- WHAT YOU WILL DO
Here the job is to retype the data word for word while leaving the pictures aside.

*** Begin section ***

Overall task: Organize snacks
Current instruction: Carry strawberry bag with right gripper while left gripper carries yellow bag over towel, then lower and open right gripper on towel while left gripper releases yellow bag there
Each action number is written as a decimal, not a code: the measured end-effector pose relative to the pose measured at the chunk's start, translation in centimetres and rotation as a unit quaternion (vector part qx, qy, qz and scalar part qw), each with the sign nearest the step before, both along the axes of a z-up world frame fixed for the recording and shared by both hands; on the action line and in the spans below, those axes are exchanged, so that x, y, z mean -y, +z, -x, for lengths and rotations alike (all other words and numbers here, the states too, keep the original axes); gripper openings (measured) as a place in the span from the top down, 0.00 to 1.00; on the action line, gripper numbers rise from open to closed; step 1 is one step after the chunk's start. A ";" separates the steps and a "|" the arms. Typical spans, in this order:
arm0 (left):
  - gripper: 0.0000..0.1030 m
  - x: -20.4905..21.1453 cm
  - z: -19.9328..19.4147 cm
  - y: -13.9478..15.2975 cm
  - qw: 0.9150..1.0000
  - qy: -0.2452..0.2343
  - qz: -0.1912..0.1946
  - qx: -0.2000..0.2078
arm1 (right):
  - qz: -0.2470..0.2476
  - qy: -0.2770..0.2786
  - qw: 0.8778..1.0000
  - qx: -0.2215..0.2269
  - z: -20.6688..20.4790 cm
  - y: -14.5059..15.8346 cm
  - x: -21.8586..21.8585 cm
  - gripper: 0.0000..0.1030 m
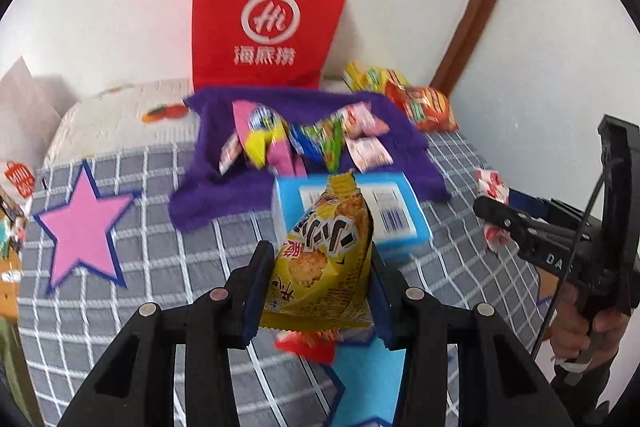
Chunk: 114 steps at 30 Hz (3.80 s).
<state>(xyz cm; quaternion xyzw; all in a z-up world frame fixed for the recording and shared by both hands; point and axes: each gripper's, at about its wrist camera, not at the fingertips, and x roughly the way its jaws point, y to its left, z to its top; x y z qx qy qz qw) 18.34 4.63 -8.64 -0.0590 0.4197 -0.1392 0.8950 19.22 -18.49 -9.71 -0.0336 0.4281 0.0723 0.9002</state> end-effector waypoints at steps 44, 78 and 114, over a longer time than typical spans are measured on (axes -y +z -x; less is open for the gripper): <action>0.59 -2.4 -18.3 -1.6 0.999 0.037 0.030 -0.017 | -0.003 0.076 0.997 0.022 -18.7 0.3 -6.1 0.47; 0.59 -3.4 -19.1 -2.9 0.998 0.050 0.025 -0.031 | 0.023 0.082 0.996 -0.031 -20.1 -2.6 -4.9 0.47; 0.59 -0.7 -18.9 -3.5 0.999 0.010 0.033 -0.041 | 0.054 0.079 0.990 -0.106 -21.6 -6.2 -5.1 0.47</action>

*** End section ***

- ANSWER SPACE
Overall task: Organize snacks
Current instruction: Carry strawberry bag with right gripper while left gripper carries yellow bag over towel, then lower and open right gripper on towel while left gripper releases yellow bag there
Each action number is written as a decimal, not a code: the measured end-effector pose relative to the pose measured at the chunk's start, translation in centimetres and rotation as a unit quaternion (vector part qx, qy, qz and scalar part qw), each with the sign nearest the step before, both along the axes of a z-up world frame fixed for the recording and shared by both hands; on the action line and in the spans below, those axes are exchanged, so that x, y, z mean -y, +z, -x, for lengths and rotations alike (all other words and numbers here, the states too, keep the original axes); gripper openings (measured) as a place in the span from the top down, 0.00 to 1.00; on the action line, gripper numbers rise from open to closed; step 1 is one step after the chunk's start. A ";" separates the steps and a "|" the arms. Typical spans, in this order:
arm0 (left):
  - gripper: 0.0000..0.1030 m
  - x: -20.4905..21.1453 cm
  - z: -19.9328..19.4147 cm
  - y: -13.9478..15.2975 cm
  - qw: 0.9150..1.0000
  - qy: -0.2452..0.2343
  - qz: -0.1912..0.1946
  - qx: -0.2000..0.2078
arm1 (right):
  - qz: -0.2470..0.2476
  - qy: -0.2770..0.2786
  - qw: 0.8778..1.0000
  - qx: -0.2215..0.2269
  - z: -20.6688..20.4790 cm
  - y: -14.5059..15.8346 cm
  - x: -21.8586..21.8585 cm
  - gripper: 0.0000..0.1030 m
Chunk: 114 steps at 30 Hz (3.80 s).
<state>(xyz cm; quaternion xyzw; all in a z-up world frame fixed for the recording and shared by both hands; point and axes: each gripper's, at about its wrist camera, not at the fingertips, and x roughly the way its jaws point, y to its left, z to its top; x y z qx qy qz qw) 18.34 4.63 -8.64 -0.0590 0.4197 -0.1392 0.8950 19.22 -18.49 -9.71 -0.0336 0.4281 0.0723 0.9002</state> end-effector waypoints at steps 44, 78 and 114, over a longer time than typical spans are measured on (axes -y +z -x; less is open for the gripper): <action>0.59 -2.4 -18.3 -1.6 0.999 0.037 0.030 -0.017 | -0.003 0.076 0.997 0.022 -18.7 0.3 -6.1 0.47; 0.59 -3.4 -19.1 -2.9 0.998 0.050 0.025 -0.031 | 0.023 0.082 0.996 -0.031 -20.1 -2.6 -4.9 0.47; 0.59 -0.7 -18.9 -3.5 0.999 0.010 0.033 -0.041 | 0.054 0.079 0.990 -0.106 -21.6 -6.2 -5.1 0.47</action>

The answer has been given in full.